The problem of course is that this aggravates the problem for pensioners since they now face an ageing society and lower savings than their parents and grandparents. The Japanese are solving that problem in a very simple way. They have managed to turn around the trend in the dependency ratio. Since about 2015, the dependency ratio is declining again in Japan.
Dependency ratios in Japan are declining again
Source: Latsos and Schnabl (2021).
The solution in Japan is simply that the employed population is growing fast again. And no, it is not through higher immigration, but through older people re-joining the workforce at age 65 or older.
Obviously, this is not some romantic version of being active and productive in old age. Most of the time, older Japanese have to go back to work in some minimum wage jobs just to make ends meet. And with more and more older people being forced to go back to work the wages for these jobs are coming increasingly under pressure. Japan faces an increasing income inequality without any meaningful immigration or outsourcing of manufacturing jobs to emerging markets. I wouldn’t be surprised if, in ten or twenty years, we in Europe and the United States would face the same problems. And I wonder how populist politicians will blame them for the lack of opportunity and income growth of the working class.

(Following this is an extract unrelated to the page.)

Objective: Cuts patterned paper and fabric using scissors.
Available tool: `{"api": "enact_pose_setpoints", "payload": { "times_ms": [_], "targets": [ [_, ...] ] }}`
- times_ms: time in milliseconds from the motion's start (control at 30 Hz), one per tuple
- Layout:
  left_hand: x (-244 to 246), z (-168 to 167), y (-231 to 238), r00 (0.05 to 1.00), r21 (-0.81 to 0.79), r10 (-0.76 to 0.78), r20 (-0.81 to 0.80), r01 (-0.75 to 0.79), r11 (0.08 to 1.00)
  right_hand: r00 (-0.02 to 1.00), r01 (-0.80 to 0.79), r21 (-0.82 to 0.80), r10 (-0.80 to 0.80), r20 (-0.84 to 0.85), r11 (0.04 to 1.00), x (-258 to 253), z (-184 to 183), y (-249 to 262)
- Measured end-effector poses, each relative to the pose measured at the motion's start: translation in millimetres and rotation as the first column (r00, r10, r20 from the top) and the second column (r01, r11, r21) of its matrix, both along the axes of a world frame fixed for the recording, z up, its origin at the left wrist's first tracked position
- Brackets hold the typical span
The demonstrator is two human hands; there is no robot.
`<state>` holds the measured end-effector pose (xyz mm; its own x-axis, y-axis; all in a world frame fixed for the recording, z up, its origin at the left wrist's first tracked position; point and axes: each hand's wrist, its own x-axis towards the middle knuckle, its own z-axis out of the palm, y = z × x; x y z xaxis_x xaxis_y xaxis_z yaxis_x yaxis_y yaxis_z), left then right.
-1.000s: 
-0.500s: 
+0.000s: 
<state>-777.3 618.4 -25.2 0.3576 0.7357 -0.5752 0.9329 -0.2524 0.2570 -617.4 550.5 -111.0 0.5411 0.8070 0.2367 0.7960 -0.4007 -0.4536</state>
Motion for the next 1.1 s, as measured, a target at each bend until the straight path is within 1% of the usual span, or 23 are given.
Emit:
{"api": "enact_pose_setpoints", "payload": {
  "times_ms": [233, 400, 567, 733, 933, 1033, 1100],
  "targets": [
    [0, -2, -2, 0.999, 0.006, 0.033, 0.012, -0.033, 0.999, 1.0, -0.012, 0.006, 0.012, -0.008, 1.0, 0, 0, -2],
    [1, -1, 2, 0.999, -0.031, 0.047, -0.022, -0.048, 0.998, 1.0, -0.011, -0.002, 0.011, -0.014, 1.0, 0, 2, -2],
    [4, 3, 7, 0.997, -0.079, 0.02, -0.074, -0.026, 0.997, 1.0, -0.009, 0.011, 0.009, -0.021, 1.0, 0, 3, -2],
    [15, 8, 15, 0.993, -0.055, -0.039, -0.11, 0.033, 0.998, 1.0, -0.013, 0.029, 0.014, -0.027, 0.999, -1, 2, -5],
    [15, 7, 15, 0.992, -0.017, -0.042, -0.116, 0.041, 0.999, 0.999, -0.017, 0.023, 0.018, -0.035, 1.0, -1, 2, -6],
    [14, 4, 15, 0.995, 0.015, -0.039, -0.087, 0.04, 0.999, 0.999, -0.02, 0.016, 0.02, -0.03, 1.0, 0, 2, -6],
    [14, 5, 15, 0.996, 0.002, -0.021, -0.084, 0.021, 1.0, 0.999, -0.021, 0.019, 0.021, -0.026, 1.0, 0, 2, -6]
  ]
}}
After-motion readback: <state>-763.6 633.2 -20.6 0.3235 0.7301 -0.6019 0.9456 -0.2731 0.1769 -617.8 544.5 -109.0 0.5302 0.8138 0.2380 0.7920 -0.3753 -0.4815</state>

Of course, demographics is NOT destiny, as I always say, so the example of Japan is not a necessary result of the current developments in Europe and the United States. But we better start thinking about solutions to this problem today, to be able to fix it. Because it will be pretty hard to manage rising income inequality and declining real wages if you can no longer blame outsiders for your problems but have to pit different parts of your own population against each other.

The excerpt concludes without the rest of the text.